Valor Econômico, v. 20, n. 4970, 28/03/2020. Brasil, p. A4
BNDES vai aportar capital em empresas em dificuldade
Francisco Góes
Bruno Villas Bôas
O Banco Nacional de Desenvolvimento Econômico e Social (BNDES) vai aportar
capital em empresas que entraram em dificuldades a partir da pandemia do novo
coronavírus. O aporte será feito via BNDESPar, a subsidiária de participações,
e vai se valer de instrumento usado pelo banco no passado: a subscrição
de debêntures conversíveis emitidas por companhias de diferentes setores.
O
primeiro segmento beneficiado será o de empresas aéreas, que deverão receber
recursos em abril, disse ontem o presidente do banco de fomento, Gustavo
Montezano. Os valores das operações ainda não são conhecidos, uma vez que as
negociações com as empresas aéreas estão em pleno andamento.
Montezano
afirmou que a subscrição de debêntures deve incluir a cobrança de taxa de juros
“baixa” a ser paga pelos tomadores dos recursos. O objetivo, segundo ele, é
oferecer taxa “competitiva”, que não pressione o fluxo de caixa das empresas. A
transação não vai embutir subsídios, segundo ele. Uma das premissas é que os
recursos sejam investidos “exclusivamente” nas operações brasileiras das
companhias aéreas, sem a possibilidade de uso do dinheiro para pagamento de
dívidas privadas.
Montezano
disse que o aporte de capital nas empresas, a começar pelo setor aéreo, se dará
por meio do que chamou de instrumento “híbrido” ou “quasi-equity”, no caso as
debêntures conversíveis em ações das companhias financiadas. E completou: “A
ideia é que adote isso sim para outros setores [além do aéreo]”.
A
referência ao instrumento “híbrido” é porque uma operação que começa como
financiamento pode depois se transformar em patrimônio para o banco, disse um
especialista. Economista afirmou que o termo “quasi-equity” se refere a
instrumentos financeiros que podem não ser considerados dívidas e que capturam
a valorização ou desvalorização do patrimônio líquido da empresa ao longo do
tempo.
A
BNDESPar fez operações com debêntures conversíveis em crises anteriores
envolvendo companhias elétricas no período pós-apagão, no início dos anos
2000, e também exportadores, em 2008-2009. Fonte disse que o instrumento
existe, só não vinha sendo utilizado.
Em
videoconferência ontem para falar das ações do BNDES na atual crise, Montezano
afirmou que a pandemia está sendo um aprendizado para todos e reafirmou que
medidas como o programa de financiamento de R$ 40 bilhões da folha de
pagamentos de pequenas e médias empresas, operacionalizado pelo banco,
representam uma “inovação”. A operação com debêntures conversíveis mostra,
porém, que, em outros casos, a “história se repete”, disse interlocutor próximo
do banco.
Debêntures
conversíveis foram usadas pelo BNDES, no passado, para apoiar JBS, Marfrig,
Suzano, Oi / BrT e Bertin, disse executivo com conhecimento do tema. Montezano
reafirmou que o apoio não envolve operação de renda fixa com taxa subsidiada.
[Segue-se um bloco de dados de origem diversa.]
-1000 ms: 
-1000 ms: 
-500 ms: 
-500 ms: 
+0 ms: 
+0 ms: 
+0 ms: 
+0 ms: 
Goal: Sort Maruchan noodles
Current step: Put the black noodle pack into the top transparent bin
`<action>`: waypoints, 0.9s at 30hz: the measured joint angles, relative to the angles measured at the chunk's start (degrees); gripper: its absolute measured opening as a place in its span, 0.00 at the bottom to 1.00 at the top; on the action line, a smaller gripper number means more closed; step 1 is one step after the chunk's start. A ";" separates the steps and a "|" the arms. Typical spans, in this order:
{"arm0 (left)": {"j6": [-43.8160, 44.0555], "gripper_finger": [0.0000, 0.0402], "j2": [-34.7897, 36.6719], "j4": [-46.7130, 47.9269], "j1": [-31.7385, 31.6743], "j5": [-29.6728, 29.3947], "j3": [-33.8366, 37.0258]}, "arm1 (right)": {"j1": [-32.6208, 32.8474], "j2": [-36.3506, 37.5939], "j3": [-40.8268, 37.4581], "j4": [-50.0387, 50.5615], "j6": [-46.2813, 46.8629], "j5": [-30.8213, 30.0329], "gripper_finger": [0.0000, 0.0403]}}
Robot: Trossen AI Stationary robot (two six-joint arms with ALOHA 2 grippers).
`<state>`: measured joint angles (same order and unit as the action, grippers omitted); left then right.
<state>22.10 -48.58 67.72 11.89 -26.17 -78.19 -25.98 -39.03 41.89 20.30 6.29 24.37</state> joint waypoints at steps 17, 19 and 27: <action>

“O objetivo é que o dinheiro público seja remunerado em linha com o dinheiro
privado”, insistiu.
Especialistas
dizem que o principal ponto de negociação no contrato da debênture é o preço
fixado para a conversão do financiamento em ações da companhia apoiada. Há
outros elementos também importantes como prazo, carência, pagamentos de juros,
garantias e se a conversão é mandatória ou não.
No
caso das empresas aéreas, haverá queda de braço sobre o preço da conversão,
previu fonte. O banco vai tentar determinar preço de conversão mais baixo
enquanto as companhias privadas tentarão preço de conversão mais alto. Quanto
menor o preço fixado, maior a diluição dos atuais acionistas caso a conversão
seja mandatória. A lógica que
baseia
a operação é que essas empresas, que agora estão com seu valor de mercado
depreciado pela crise, vão se recuperar, com suas ações subindo novamente em
algum momento. “As pessoas vão precisar continuar voando”, disse um executivo.
Se no futuro eventualmente as ações não se recuperarem, o banco poderia
simplesmente cobrar a dívida.
Por
todas essas razões, a subscrição de debêntures conversíveis é considerada uma
operação com grande possibilidade de ganhos para o BNDES. Mas não só para o
banco. “Esse tipo de operação permite preservar empresas, empregos e a
atividade econômica, e captura ganhos para o governo, além do benefício social
envolvido”, disse fonte próxima do banco.